Effects of China’s Market-oriented Economic Reform, FDI Inflows on Electricity Intensity

2021 
Abstract China’s reform and open-up policy has been implemented since 1978 that have reshaped China from many aspects. On the road to economic transformation from planned economy to market-oriented economy, foreign direct investment (FDI) has been regarded as a kind of ‘power engine’ in China’s economic growth. Based on the provincial panel data from 2000 to 2017, this paper contributes to conduct the impact of China’s market-oriented economic reform, foreign direct investment (FDI) on electricity intensity. The progress of China’s market-oriented economic reform was measured by NERI index (degree of marketization) developed by National Economic Research Institute Reform Foundation. We then construct a new set of indicators of FDI to measure its quantity and characteristics, which are the degree of FDI participation in host country, technological level of FDI, import-oriented foreign-invested enterprises and share of FDI invested in manufacturing sector. Meanwhile, in order to examine the degree of marketization on electricity intensity, the whole sample was divided into coastal and inland groups based on their development stage. The findings concluded that marketization is an important determinant in decreasing China’s electricity intensity. FDI can be a source of innovation that promotes energy efficiency in manufacturing sector. The high degree of FDI participation in host country will hinder the improvement of energy efficiency. While in general, it has the potential to advance energy efficiency with the progress of China’s marketization. The high-quality of FDI symbolized by technological level is an important contributor in improving energy efficiency, and its effect in China’s inland area is significantly greater than that in the coastal area.
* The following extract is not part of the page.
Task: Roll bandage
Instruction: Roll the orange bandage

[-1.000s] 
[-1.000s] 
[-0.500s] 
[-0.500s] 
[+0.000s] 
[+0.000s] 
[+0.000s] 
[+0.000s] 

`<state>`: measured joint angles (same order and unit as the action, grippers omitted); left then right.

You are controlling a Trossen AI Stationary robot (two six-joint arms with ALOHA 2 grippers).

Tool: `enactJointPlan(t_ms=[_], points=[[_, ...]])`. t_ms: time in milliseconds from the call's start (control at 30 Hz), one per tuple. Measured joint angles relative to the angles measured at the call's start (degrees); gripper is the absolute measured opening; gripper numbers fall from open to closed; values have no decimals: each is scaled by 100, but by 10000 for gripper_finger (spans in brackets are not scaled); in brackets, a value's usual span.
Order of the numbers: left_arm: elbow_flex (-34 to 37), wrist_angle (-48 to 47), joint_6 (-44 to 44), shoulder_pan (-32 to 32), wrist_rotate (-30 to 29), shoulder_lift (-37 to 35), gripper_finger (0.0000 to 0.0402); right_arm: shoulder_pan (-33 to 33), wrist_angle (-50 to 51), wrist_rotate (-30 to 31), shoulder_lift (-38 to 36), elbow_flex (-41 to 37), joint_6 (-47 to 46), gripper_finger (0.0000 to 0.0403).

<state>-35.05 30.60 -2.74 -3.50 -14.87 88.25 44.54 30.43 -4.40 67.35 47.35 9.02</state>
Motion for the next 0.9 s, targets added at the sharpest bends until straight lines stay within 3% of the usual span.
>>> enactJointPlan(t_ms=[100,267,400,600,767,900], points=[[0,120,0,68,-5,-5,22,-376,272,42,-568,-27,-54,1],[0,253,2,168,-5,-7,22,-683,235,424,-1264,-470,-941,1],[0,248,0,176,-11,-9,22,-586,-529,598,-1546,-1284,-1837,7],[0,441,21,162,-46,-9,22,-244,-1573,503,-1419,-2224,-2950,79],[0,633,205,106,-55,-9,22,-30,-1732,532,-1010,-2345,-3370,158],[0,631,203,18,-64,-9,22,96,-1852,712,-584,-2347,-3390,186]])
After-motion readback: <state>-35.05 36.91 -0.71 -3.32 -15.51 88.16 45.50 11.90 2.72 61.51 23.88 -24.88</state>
Trade liberalization shows a reverse impact on electricity intensity in coastal area and inland area. The investment in environmental pollution control has no significant impact in decreasing electricity intensity. As expected, the expansion of secondary industry will increase energy consumption per unit of GDP.
    • Correction
    • Source
    • Cite
    • Save
    • Machine Reading By IdeaReader
    44
    References
    3
    Citations
    NaN
    KQI
    []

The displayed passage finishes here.